Why you keep repeating the cycle of burnout & how to end it for good.
If you constantly experience the Sunday scaries, feel overwhelmed, exhausted, and depleted, and wake up every Monday morning worried that you might burn it all down, then keep reading.
I'm living proof that you CAN get out of the burnout cycle. I promise it is possible. But first, you have to recognize your behaviors that contribute to this burnout cycle and what needs to shift to end it for good.
So today, I want to discuss 3 key factors that contribute to ending the burnout pattern:
Recognizing and accepting that your job isn't the problem.

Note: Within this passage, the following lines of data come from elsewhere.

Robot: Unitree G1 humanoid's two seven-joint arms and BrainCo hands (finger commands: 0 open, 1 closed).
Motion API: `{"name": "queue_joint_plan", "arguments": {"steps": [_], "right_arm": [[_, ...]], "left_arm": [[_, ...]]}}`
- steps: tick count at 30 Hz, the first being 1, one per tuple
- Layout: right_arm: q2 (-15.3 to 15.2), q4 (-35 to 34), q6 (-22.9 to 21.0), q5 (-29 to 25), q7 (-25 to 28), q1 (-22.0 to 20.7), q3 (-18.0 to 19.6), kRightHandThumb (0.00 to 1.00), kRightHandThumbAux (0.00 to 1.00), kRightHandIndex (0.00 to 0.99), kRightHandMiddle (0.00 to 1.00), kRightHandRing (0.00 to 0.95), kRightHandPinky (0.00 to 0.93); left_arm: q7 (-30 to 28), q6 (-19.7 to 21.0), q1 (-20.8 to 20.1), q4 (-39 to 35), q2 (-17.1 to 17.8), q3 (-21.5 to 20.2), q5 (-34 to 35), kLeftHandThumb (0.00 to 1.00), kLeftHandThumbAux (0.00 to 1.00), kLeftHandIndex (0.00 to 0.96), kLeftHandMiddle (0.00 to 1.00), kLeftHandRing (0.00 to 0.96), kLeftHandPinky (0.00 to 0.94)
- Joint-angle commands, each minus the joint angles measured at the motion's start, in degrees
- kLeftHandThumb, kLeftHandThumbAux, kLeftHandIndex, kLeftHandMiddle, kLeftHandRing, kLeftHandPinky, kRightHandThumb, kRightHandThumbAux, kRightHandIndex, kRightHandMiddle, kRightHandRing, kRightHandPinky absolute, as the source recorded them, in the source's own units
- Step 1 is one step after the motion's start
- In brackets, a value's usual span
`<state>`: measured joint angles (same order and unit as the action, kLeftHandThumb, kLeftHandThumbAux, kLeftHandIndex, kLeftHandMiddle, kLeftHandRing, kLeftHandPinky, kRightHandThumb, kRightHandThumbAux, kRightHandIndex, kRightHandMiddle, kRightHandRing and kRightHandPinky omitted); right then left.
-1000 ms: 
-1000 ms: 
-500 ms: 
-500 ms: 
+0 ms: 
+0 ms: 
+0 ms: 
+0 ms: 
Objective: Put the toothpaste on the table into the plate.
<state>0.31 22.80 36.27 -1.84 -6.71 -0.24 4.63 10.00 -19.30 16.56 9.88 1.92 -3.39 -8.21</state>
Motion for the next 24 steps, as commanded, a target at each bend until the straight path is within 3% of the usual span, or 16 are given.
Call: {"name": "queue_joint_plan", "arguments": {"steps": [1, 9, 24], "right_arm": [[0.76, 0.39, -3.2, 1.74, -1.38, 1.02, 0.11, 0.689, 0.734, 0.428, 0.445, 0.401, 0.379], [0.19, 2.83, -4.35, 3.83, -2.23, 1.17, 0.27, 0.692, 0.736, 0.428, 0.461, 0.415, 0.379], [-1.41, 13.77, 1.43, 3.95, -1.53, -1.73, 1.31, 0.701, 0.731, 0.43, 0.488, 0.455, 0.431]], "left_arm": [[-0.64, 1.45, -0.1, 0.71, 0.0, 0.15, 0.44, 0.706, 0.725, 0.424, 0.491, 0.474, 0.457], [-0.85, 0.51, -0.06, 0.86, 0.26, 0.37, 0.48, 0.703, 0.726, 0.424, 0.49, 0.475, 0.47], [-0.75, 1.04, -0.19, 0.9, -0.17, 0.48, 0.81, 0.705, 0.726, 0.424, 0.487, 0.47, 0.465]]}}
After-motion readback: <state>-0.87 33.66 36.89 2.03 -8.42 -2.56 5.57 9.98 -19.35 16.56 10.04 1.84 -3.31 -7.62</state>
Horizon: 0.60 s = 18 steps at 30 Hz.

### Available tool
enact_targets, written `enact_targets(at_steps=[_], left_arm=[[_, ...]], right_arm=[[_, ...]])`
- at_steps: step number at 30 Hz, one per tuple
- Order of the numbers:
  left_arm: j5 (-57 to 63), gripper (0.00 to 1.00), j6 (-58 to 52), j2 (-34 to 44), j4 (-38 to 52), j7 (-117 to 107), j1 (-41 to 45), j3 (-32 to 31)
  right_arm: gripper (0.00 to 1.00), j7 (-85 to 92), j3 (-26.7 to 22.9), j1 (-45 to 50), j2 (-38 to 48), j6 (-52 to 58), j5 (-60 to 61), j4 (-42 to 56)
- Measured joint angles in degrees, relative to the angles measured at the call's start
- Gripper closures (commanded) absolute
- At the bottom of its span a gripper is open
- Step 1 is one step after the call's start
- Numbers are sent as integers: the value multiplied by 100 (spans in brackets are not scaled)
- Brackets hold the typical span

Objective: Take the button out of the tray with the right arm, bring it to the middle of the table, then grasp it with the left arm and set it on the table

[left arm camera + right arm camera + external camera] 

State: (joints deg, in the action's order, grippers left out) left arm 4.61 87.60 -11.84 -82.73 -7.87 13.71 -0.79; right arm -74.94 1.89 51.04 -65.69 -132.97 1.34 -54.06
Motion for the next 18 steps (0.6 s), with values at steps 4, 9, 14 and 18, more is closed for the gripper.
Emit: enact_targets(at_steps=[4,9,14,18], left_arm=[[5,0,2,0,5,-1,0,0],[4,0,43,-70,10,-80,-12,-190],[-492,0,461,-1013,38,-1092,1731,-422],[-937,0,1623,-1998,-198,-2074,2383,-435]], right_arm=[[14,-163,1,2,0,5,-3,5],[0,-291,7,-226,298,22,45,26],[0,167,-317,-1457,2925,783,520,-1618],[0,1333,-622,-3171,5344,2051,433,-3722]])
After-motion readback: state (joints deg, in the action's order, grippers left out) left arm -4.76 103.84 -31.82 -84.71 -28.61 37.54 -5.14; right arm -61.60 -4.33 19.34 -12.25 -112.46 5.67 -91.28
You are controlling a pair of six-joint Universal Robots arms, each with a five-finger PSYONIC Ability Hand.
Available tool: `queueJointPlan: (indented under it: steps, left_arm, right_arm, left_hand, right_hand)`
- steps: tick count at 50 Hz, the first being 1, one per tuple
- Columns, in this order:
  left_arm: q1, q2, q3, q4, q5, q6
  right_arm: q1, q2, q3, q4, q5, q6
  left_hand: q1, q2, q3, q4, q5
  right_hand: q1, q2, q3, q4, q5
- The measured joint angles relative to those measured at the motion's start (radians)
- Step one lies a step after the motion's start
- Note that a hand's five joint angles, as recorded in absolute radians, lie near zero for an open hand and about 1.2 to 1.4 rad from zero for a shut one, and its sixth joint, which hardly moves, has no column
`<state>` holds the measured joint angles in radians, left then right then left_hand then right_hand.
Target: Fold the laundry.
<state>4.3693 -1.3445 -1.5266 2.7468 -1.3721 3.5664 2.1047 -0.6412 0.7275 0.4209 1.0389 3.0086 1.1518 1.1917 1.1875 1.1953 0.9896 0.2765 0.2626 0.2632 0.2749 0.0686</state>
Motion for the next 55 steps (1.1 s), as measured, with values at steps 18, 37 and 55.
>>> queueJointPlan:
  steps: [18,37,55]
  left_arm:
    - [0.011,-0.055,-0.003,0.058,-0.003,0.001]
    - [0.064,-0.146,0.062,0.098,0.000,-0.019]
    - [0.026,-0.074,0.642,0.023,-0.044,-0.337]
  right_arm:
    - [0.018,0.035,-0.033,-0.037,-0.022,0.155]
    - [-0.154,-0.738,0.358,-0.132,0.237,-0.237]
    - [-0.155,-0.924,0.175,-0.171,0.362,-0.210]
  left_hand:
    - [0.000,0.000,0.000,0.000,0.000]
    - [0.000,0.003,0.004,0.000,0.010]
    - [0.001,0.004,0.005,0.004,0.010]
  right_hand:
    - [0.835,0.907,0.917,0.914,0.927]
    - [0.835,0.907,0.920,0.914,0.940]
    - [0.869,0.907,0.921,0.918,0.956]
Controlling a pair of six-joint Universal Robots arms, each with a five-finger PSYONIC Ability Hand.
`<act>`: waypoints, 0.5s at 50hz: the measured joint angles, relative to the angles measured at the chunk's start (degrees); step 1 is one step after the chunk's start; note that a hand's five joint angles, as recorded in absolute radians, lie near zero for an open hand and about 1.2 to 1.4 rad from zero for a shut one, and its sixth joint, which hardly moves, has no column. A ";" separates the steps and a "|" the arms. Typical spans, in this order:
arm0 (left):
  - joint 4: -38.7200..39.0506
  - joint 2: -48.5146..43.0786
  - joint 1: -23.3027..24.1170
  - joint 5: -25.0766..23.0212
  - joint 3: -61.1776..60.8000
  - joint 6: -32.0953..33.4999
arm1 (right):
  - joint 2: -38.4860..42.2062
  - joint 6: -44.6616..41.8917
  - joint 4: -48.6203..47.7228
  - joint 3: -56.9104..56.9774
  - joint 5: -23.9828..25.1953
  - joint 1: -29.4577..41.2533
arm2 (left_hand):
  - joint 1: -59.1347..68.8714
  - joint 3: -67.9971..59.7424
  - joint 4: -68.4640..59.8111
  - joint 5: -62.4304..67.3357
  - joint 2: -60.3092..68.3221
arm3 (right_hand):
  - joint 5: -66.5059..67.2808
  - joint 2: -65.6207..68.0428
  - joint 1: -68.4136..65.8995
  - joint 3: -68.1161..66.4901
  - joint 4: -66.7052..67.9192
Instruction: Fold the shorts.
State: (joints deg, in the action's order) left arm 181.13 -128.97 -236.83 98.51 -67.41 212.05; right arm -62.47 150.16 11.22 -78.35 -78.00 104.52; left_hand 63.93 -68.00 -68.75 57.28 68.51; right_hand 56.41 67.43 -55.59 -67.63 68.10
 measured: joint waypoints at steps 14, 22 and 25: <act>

Acknowledging the behavior patterns that have led you to this point. Those behaviors may have contributed to your success, but they are also burning you out.
Remembering your value, stepping into your power, and setting boundaries.
Let's dive in, shall we?
Recognizing and accepting that your job isn't the problem. Ooof. This is tough. It's so easy to blame our job, our boss, or the company we work for for how burnt out we're feeling. The complaints of not having enough hours in the day to do our jobs well because our plates have become so overloaded. Feelings of frustration because the job is taking so much of our time and energy, and we feel like we aren't able to do the activities outside of work that we want to do. For example, you may feel like you don't have time to exercise or spend enough time with loved ones because you are working such long hours. Firstly, I want to acknowledge that all of these feelings are valid. It's likely very true that your job is incredibly demanding, that you have way too much on your plate, and you've sacrificed quality time with loved ones or yourself for your job.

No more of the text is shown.